_YOUR OBJECTIVE_
Nothing but the pictures is dropped; write out all the remaining data below exactly.

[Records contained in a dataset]
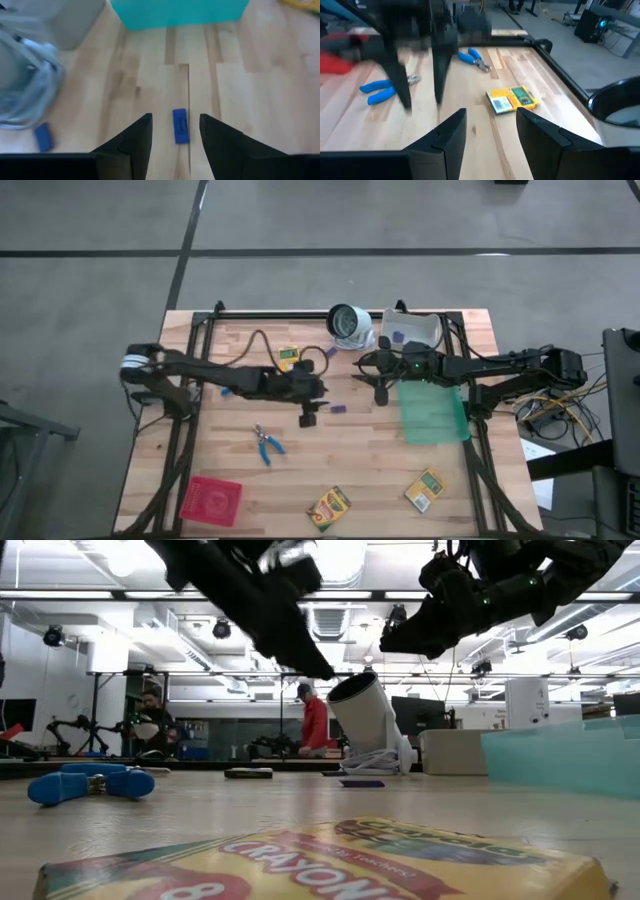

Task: Pick & Place School Supplies
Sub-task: Put the blue eraser into the gray bin

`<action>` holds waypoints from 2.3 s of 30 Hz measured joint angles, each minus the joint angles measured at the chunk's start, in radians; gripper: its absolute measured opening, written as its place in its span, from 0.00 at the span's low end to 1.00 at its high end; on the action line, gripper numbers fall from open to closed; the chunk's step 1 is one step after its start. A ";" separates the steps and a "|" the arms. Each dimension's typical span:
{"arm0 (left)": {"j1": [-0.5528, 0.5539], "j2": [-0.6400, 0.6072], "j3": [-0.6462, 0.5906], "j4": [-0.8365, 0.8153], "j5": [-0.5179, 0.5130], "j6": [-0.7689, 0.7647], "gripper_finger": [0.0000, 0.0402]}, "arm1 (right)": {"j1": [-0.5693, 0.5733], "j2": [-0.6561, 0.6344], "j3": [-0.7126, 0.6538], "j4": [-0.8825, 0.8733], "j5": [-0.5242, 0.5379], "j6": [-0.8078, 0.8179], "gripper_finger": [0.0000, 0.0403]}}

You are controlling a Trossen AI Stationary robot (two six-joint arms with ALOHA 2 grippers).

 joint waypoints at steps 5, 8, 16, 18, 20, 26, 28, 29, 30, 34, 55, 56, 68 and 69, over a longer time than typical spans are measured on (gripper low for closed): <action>-0.005 -0.152 -0.001 -0.127 0.000 0.016 0.42 | 0.008 0.000 0.000 -0.021 -0.001 -0.007 0.42; -0.013 -0.236 -0.001 -0.186 -0.020 0.017 0.42 | 0.025 0.000 0.000 -0.024 -0.001 -0.003 0.42; -0.084 -0.447 -0.061 -0.295 -0.272 0.025 0.42 | 0.070 0.000 0.000 -0.030 0.000 0.037 0.42; -0.108 -0.500 -0.104 -0.294 -0.294 0.008 0.42 | 0.083 0.000 0.000 -0.048 0.000 0.049 0.42; -0.131 -0.553 -0.157 -0.278 -0.296 -0.009 0.42 | 0.095 0.001 -0.002 -0.059 0.002 0.049 0.42; -0.169 -0.700 -0.344 -0.144 -0.296 -0.031 0.42 | 0.129 0.001 -0.003 -0.063 0.005 0.053 0.42; -0.171 -0.749 -0.406 -0.116 -0.296 -0.032 0.42 | 0.145 0.001 -0.006 -0.063 0.016 0.053 0.42; -0.171 -0.773 -0.436 -0.109 -0.296 -0.032 0.42 | 0.155 0.003 -0.007 -0.063 0.029 0.053 0.42; -0.171 -0.795 -0.463 -0.107 -0.297 -0.032 0.42 | 0.165 0.011 -0.007 -0.058 0.036 0.053 0.42; -0.171 -0.889 -0.564 -0.048 -0.296 -0.027 0.42 | 0.202 0.074 -0.007 -0.004 0.079 0.053 0.42; -0.172 -1.102 -0.690 -0.077 -0.232 -0.071 0.42 | 0.212 0.442 0.024 0.146 0.082 0.165 0.42; -0.172 -1.102 -0.690 -0.076 -0.232 -0.070 0.42 | 0.212 0.460 0.034 0.146 0.082 0.164 0.42; -0.172 -1.102 -0.690 -0.079 -0.232 -0.070 0.42 | 0.211 0.626 0.150 0.137 0.083 0.093 0.42; -0.172 -1.102 -0.690 -0.079 -0.232 -0.070 0.42 | 0.211 0.630 0.153 0.136 0.089 0.093 0.42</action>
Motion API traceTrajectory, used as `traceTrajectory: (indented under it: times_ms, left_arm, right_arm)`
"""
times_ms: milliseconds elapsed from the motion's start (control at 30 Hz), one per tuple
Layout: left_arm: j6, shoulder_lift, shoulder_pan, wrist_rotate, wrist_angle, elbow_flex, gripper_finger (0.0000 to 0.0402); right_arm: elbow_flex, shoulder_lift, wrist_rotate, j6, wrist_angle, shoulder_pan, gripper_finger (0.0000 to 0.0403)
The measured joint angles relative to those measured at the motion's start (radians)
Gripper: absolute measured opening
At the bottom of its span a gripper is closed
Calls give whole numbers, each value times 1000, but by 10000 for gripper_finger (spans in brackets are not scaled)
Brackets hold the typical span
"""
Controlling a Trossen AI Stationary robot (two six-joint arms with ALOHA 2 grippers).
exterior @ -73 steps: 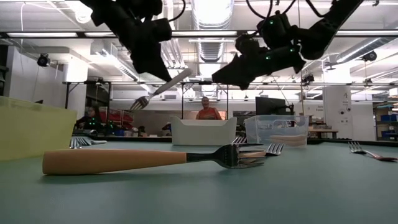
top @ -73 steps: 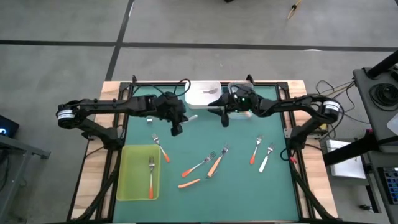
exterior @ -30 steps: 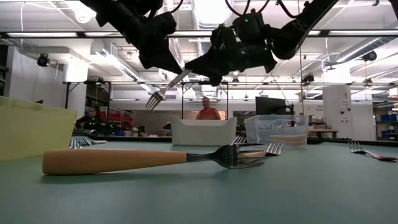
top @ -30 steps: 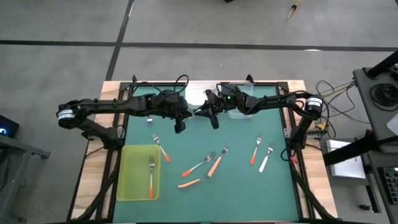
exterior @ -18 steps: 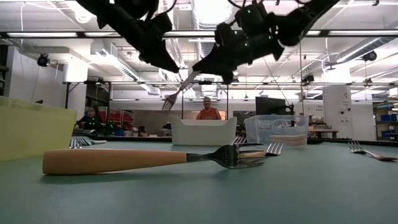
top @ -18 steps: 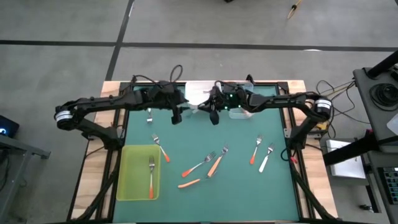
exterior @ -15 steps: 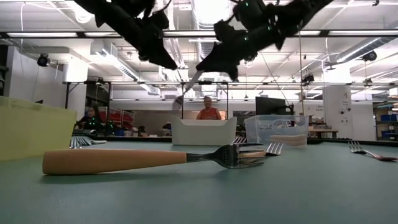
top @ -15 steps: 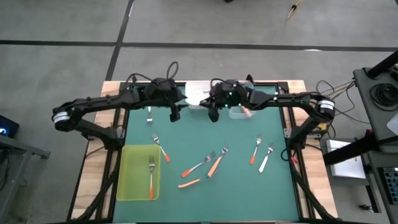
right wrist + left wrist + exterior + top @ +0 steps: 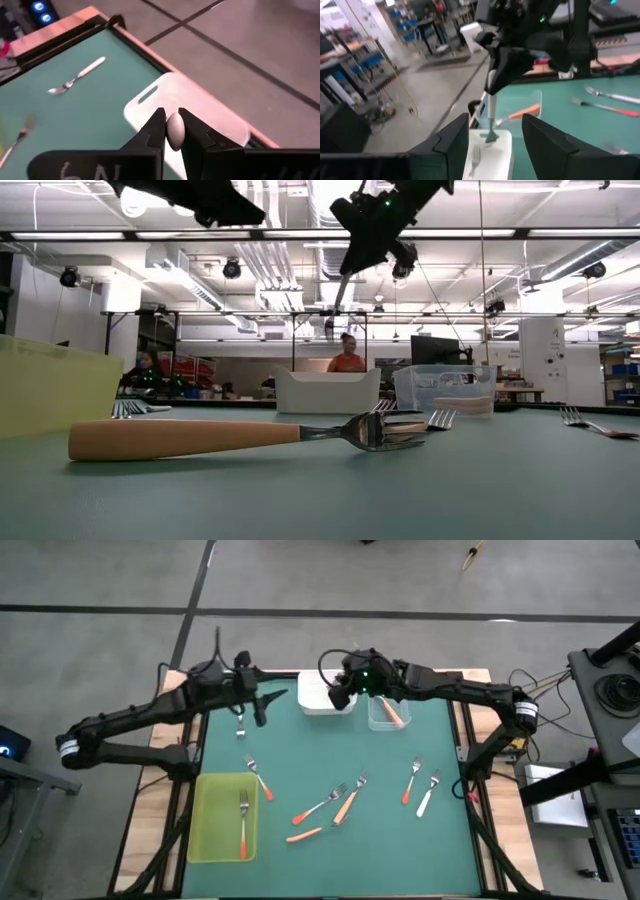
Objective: Sort silverware by color (type)
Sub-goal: Put the white fork into the white bin
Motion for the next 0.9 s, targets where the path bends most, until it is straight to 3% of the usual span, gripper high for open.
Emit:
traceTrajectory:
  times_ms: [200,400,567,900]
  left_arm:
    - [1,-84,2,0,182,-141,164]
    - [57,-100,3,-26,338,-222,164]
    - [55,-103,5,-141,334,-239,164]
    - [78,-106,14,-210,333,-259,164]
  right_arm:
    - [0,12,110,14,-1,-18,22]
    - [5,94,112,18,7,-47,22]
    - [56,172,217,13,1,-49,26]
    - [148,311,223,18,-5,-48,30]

_ANSWER SPACE_
Task: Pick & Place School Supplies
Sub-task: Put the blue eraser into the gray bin

`<action>` holds waypoints from 2.3 s of 30 Hz measured joint angles, each minus the joint angles measured at the chunk's start, in radians; gripper: its absolute measured opening, written as its place in its span, from 0.00 at the span's low end to 1.00 at its high end; on the action line, gripper numbers fall from open to closed; the chunk's step 1 is one step after its start. A ";" separates the steps and a "|" the arms. Each dimension's typical span:
{"arm0 (left)": {"j1": [-0.5528, 0.5539], "j2": [-0.6400, 0.6072], "j3": [-0.6462, 0.5906], "j4": [-0.8365, 0.8153], "j5": [-0.5179, 0.5130], "j6": [-0.7689, 0.7647], "gripper_finger": [0.0000, 0.0402]}, "arm1 (right)": {"j1": [-0.5693, 0.5733], "j2": [-0.6561, 0.6344], "j3": [-0.7126, 0.6538], "j4": [-0.8825, 0.8733], "j5": [-0.5242, 0.5379], "j6": [-0.8078, 0.8179], "gripper_finger": [0.0000, 0.0403]}}

You are controlling a Trossen AI Stationary robot (two six-joint arms with ALOHA 2 grippers).

 joint waypoints at steps 5, 8, 16, 18, 20, 26, 28, 29, 30, 34, 55, 56, 68 and 69, over a longer time than typical spans are measured on (gripper low for closed): <action>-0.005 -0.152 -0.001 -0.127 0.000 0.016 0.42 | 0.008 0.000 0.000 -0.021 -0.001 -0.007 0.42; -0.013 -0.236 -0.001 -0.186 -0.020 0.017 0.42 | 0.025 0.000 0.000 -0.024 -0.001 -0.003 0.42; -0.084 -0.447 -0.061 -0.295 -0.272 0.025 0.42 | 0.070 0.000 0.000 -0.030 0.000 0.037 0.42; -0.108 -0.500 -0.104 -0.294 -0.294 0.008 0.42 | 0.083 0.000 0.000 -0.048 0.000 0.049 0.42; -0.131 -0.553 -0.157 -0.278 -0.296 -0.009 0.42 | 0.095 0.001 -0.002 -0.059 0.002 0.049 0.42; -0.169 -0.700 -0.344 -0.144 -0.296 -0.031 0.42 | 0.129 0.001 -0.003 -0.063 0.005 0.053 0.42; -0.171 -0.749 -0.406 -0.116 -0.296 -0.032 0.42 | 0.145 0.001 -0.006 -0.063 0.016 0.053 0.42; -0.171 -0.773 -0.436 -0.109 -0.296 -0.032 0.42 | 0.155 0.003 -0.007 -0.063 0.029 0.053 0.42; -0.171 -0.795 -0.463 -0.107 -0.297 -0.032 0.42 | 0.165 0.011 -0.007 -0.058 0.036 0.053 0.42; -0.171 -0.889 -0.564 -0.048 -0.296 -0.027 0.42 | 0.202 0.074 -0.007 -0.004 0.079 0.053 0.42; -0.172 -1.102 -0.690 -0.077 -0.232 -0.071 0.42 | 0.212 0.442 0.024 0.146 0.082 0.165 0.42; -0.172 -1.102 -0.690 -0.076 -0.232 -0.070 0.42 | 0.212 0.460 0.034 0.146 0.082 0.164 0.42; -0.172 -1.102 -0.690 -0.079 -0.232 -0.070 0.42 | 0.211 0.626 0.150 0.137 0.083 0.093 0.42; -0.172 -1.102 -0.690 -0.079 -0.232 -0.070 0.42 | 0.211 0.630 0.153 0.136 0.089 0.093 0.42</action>
Motion API traceTrajectory, used as `traceTrajectory: (indented under it: times_ms, left_arm, right_arm)`
"""
times_ms: milliseconds elapsed from the motion's start (control at 30 Hz), one per tuple
Layout: left_arm: j6, shoulder_lift, shoulder_pan, wrist_rotate, wrist_angle, elbow_flex, gripper_finger (0.0000 to 0.0402); right_arm: elbow_flex, shoulder_lift, wrist_rotate, j6, wrist_angle, shoulder_pan, gripper_finger (0.0000 to 0.0403)
The measured joint angles relative to those measured at the motion's start (radians)
Gripper: absolute measured opening
At the bottom of its span a gripper is closed
Calls give whole numbers, each value times 1000, but by 10000 for gripper_finger (spans in brackets are not scaled)
Brackets hold the typical span
"""
Controlling a Trossen AI Stationary robot (two six-joint arms with ALOHA 2 grippers).
exterior @ -73 steps: 
top @ -73 steps: 
exterior @ -30 steps: 
top @ -30 steps: 
exterior @ -18 steps: 
top @ -18 steps: 
exterior @ -15 steps: 
top @ -15 steps: 
right wrist + left wrist + exterior + top @ +0 steps: 
Objective: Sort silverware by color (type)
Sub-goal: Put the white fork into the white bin
Motion for the next 0.9 s, targets where the path bends most, until it is straight to 3% of the usual span, gripper high for open.
Emit:
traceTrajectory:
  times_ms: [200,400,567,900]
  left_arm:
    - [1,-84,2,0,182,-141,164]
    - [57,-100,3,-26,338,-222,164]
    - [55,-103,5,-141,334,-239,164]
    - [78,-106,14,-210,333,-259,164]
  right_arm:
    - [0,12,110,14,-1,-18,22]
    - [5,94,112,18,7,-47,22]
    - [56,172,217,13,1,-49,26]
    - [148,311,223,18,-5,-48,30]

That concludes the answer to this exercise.